Y-linked deafness, type 1 is a very rare type of hereditary non-syndromic deafness characterized by progressive hearing loss that exclusively affects males. It has been described in 42 males from 2 multi-generational Chinese families.

== Heredity ==

As the name implies, this condition is inherited in a Y-linked (also known as holandric) manner, this means that, if a male has the mutation for this condition, he will pass it to all of his male children, but not to any of his female children. Said male children will then pass the mutation to all their male offspring and this will continue for generations. These particular mutations have to be present in genes in the Y chromosome.

== Cases ==

Wang et al. discovered this condition in 2004 when he described a 7-generation Chinese family from Jiangxi Province, where all male members suffered from progressive hearing loss. The youngest affected member was 7 years old. Out of these individuals, three reported suffering from tinnitus as well.

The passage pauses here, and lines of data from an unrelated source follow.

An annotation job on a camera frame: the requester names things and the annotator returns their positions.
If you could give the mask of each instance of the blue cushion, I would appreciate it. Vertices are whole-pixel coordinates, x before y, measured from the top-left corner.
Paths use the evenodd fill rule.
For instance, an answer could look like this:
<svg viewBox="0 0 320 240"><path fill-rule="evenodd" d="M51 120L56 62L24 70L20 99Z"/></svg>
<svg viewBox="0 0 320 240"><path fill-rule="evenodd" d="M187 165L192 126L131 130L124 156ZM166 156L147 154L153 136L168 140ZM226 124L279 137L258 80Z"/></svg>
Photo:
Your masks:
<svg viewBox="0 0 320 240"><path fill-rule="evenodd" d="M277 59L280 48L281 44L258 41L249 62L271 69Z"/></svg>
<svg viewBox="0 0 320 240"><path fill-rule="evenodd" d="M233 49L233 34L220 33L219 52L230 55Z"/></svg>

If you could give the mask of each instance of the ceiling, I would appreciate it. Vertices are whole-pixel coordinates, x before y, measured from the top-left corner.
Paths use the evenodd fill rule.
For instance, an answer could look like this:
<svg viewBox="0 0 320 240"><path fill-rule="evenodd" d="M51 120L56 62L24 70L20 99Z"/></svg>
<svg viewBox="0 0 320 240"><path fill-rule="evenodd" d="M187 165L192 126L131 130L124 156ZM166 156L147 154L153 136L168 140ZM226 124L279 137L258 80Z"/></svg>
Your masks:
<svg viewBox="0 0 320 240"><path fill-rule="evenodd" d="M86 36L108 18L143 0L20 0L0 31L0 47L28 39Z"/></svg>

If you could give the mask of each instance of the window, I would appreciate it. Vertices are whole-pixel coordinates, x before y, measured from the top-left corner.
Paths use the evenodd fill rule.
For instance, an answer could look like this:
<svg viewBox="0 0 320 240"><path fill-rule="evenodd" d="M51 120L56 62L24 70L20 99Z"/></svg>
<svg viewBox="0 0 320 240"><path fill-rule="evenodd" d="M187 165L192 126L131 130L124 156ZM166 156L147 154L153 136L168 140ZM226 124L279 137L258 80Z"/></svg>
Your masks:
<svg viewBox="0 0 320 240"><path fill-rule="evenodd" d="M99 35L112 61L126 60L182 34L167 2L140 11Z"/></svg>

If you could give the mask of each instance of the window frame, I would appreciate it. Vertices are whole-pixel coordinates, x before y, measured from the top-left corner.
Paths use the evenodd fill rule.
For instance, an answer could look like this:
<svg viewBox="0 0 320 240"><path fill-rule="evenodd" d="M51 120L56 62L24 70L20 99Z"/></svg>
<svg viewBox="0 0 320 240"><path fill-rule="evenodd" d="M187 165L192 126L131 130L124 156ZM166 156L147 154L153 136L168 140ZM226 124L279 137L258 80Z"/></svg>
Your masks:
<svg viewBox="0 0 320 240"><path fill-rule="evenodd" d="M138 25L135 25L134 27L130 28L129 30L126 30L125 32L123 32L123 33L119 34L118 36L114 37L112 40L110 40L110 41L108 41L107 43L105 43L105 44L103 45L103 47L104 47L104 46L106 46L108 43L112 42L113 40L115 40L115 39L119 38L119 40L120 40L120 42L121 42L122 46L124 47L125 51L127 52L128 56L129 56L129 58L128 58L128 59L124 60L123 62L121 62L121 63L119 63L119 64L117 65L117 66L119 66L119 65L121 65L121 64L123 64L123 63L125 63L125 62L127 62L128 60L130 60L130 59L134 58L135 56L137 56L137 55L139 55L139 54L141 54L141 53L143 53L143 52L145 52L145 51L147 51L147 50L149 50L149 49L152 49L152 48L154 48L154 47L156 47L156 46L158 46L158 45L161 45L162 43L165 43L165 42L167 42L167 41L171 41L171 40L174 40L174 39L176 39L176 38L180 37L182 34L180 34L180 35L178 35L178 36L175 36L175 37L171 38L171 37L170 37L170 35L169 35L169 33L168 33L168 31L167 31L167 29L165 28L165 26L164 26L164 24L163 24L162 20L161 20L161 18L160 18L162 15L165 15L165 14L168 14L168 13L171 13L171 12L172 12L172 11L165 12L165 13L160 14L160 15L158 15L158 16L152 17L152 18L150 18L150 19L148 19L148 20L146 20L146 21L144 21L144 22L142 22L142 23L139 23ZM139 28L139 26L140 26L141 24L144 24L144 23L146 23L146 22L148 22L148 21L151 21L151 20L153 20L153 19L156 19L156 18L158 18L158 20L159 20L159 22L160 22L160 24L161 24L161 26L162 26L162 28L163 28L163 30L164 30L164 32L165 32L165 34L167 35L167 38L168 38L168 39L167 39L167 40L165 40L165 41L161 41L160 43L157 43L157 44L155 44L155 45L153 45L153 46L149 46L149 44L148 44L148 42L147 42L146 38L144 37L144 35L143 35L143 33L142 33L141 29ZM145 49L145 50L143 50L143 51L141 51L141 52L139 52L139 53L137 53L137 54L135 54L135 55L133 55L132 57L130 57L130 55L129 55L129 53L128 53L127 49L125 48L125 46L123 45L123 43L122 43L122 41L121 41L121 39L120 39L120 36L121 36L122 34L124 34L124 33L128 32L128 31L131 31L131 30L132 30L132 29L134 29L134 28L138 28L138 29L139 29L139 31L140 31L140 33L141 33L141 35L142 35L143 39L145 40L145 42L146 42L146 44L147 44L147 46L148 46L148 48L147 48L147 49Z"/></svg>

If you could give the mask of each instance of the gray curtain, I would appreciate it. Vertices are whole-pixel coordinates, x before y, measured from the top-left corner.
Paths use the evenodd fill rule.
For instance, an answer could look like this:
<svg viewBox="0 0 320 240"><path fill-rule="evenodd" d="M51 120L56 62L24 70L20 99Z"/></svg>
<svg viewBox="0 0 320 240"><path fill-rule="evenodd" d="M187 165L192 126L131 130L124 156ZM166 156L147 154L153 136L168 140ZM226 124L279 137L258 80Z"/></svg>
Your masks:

The same team of researchers (Wang et al.) provided a follow-up for said family in 2009; 2 previously unreported generations of the same 7-generation family were discovered. Out of 25 living males in the family, 23 were diagnosed or reported to have hearing impairments. Out of those 23, 21 went through audiologic examination, and out of the 21 males, 3 had mild hearing impairments, 7 had moderate hearing impairments, and 11 had severe hearing impairments. Further audiometry studies found that out of these males, 10 had difficulties detecting high-frequency sounds, 8 had difficulties detecting sounds from all frequencies, and 3 had "U-shaped" readings. The average age of onset for hearing loss in males of the family was 11.5, examination of family history revealed that the family had been living in the same isolated Jiangxi Province village for well over 2 centuries (200 years). The first man with hearing impairment within the family was believed to have been born in 1847 and to have died in 1898.

In 2011, Fu et al. described a 5-generation Tujia Chinese family where 19 males were affected with hearing impairment. Out of these males, 1 had mild hearing impairment, 5 had moderate hearing impairment, and 10 had severe hearing impairment. Further audiometric studies found that 47% of these males had difficulties detecting high-frequency sounds while 41% had difficulties detecting sounds of any frequency, which led the authors to believe that the hearing loss was also partly influenced by environmental factors. They also found these cases to be consisted with Y-linked inheritance.

== Mapping ==

In 2013, Wang et al. studied the same Chinese family they had described in 2004, this time by carefully sequencing affected males' Y chromosome. Through this, they found complex rearrangements in a region of said chromosome (which was later designated as the DFNY1 locus), the rearrangements consisted of the following:

- Duplication of various non-contiguous segments of the Y chromosome.
- Insertion of nearly 160 kb of genetic data from chromosome 1 into a pericentric region in the short arm of the Y chromosome.

Said 160 kb from chromosome 1 consisted of 5 genes and the 5-prime end of a sixth gene, these genes came from a locus in the same chromosome known to cause a condition called autosomal non-syndromic deafness type 49.